There were the long winding interviews – some conducted in the lab with Dharmadikari and his current students, one with Dharmadhikari’s wife at their home and others with former students, collaborators and former col- leagues in their respective homes or current work places. I managed to sit in for the PhD defence of one of Dharmadhikari’s students in the university and took copious notes of what transpired. I attended Dharmadhikari’s farewell seminar organised in the department and, when the opportunity allowed, other nanoscience and technology-related seminars, workshops and conferences around the country.
I also spent a lot of time in the labs – one part of it chatting with the researchers as they went about their work, another rummaging through the racks and cupboards full of paper – this included Master’s, MPhil and PhD theses; notebooks crammed with scribbled notes; one set of files full of scientific papers; another set with invoices, bills and receipts and a third that had correspondence of various kinds. Some of the best time I personally had was when I was photographing the labs – how does one meet the eternal challenge of visually capturing and conveying the essence of the space and the subject of the photograph? I photographed the lab spaces, the researchers as they worked, the instruments that were under construction and also those that already sat on the workbenches.

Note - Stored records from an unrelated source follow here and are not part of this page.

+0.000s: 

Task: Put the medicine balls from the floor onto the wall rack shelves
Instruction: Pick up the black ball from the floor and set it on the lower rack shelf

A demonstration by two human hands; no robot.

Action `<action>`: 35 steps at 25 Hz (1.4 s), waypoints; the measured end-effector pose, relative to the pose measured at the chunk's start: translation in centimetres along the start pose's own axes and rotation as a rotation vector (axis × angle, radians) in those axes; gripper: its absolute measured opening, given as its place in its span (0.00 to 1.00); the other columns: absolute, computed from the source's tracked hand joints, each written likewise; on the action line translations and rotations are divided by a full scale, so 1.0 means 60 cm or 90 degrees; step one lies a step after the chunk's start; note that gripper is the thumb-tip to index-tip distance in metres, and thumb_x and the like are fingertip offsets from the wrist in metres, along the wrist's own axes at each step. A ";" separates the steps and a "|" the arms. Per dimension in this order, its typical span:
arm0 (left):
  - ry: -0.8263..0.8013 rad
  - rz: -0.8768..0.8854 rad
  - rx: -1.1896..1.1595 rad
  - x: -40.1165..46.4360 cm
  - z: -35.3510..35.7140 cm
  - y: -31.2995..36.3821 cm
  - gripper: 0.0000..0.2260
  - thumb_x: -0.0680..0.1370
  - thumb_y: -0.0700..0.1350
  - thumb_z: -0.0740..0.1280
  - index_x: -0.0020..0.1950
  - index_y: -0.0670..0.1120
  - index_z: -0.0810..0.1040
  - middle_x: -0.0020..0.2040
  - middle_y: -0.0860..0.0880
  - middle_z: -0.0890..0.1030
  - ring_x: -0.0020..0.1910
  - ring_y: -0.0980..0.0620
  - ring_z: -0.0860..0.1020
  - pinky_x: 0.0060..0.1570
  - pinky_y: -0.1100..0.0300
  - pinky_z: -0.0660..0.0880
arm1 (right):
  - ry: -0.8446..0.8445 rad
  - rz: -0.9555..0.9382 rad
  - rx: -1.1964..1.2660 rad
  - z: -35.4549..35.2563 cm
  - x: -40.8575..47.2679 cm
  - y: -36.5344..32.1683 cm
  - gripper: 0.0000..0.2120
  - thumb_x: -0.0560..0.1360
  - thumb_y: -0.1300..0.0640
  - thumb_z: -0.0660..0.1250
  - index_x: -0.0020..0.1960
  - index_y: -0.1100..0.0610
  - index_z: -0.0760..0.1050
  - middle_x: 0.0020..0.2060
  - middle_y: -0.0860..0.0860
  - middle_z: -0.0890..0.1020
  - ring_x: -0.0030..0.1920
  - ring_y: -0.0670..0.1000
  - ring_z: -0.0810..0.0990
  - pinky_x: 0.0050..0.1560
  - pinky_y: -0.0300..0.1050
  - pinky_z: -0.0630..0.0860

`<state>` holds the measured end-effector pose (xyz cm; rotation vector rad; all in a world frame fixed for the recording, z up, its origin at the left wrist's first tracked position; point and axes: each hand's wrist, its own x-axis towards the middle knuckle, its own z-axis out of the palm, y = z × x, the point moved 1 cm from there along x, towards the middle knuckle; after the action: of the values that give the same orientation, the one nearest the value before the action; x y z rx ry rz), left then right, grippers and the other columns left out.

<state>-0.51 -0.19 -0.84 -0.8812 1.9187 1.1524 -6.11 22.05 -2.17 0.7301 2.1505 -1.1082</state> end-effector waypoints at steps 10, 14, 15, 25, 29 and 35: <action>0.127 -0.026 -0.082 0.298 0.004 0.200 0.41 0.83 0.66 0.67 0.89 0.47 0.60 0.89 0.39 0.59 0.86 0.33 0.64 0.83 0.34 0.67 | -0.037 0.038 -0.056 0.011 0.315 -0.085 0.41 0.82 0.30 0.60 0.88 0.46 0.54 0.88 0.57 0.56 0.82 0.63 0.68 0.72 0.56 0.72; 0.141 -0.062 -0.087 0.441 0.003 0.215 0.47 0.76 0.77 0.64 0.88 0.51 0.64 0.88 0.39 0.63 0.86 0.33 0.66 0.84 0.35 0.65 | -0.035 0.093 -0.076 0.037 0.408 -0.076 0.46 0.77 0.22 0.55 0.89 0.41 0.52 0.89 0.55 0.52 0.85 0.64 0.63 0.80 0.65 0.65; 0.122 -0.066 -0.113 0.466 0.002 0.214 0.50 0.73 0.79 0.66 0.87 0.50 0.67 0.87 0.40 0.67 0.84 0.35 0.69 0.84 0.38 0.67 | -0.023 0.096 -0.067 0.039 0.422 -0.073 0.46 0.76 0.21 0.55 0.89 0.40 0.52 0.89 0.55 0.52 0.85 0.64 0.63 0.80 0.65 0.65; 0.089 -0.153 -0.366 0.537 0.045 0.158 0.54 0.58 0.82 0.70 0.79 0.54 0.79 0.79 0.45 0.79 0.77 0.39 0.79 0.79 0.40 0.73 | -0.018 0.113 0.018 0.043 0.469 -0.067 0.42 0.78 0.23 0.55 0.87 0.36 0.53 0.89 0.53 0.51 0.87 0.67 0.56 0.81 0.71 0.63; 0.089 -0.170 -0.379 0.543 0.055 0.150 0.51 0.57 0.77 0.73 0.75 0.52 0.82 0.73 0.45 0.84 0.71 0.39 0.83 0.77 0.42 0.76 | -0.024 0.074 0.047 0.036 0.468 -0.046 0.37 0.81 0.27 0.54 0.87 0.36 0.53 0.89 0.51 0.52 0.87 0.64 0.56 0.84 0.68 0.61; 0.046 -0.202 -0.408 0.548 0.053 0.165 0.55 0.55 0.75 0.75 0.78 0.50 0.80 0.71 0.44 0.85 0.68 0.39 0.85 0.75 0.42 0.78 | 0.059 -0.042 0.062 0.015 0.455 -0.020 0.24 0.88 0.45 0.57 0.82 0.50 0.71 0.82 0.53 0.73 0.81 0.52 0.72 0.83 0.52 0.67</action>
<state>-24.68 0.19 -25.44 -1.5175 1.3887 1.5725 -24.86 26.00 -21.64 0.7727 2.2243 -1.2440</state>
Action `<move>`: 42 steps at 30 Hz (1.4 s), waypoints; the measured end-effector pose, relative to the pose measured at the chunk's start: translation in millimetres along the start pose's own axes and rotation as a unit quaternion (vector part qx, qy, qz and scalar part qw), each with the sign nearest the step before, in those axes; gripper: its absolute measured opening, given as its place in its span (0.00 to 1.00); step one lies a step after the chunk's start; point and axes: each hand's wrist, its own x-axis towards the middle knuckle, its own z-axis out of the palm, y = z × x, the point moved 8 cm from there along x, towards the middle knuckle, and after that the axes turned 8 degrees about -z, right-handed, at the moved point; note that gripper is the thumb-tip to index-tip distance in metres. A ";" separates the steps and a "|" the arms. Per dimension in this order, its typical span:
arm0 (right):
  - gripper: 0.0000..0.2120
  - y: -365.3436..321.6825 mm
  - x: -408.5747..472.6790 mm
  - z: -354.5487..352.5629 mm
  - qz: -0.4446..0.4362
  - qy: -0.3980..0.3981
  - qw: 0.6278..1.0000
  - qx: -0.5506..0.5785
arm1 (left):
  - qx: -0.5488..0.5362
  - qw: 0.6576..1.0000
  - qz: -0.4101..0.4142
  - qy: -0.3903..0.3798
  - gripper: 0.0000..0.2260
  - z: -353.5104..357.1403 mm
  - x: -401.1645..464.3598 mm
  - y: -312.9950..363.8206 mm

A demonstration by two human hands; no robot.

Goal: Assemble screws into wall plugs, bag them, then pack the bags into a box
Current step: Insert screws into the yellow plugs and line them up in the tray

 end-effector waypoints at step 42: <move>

A big sense of joint achievement was when one of these photographs made it to the cover of the May 2013 issue of Current Science, India’s leading scientific journal. And then there was also the more relaxed, winding-down time, chatting, sipping chai and munching glucose biscuits in the canteen I had first met Dharmadhikari.
The account that you will read in the following pages is the outcome, via all the above, at documenting and structuring the journey of the laboratory from my window and from within the framework of Science and Technology Studies (STS) that was as new to my subjects as the STM was to me when I first heard about it. At the heart of this multidimensional exercise was an attempt to answer three main questions, each an independent one in itself but also inextricably linked to the other:
(a) What actually happened in Dharmadhikari’s lab? What did Dharmadhikari actually do?
(b) What can/does this story tell us about scientific research and innovation in India? and
(c) How does one locate this work within the larger narratives and discourses of innovation in the Indian context, but also globally?
And all of this, of course, was subservient to my larger doctoral research project, which spanned six years and five nanoscience and technology labs in three cities of India. Dharmadhikari’s labs were a crucial component of my journey and it is only befitting that this book should be about their story and their journey.
References:
Baird, Davis. (2004). Navigating Nano through Society. University of South Carolina.
Eigler, D. M. & Schweizer, E. K. (1990, April 5). Positioning single atoms with a scanning tunnelling microscope. Nature 344, 524–526 (1990) doi:10.1038/344524a0
Latour B. & Woolgar S (1986). Laboratory Life: The Social Construction of Scientific Facts. New Jersey, USA: Princeton University Press.
Traweek, Sharon. (1988). Beamtimes and Lifetimes: The World of High Energy Physicists. Cambridge, Massachusetts: Harvard University Press.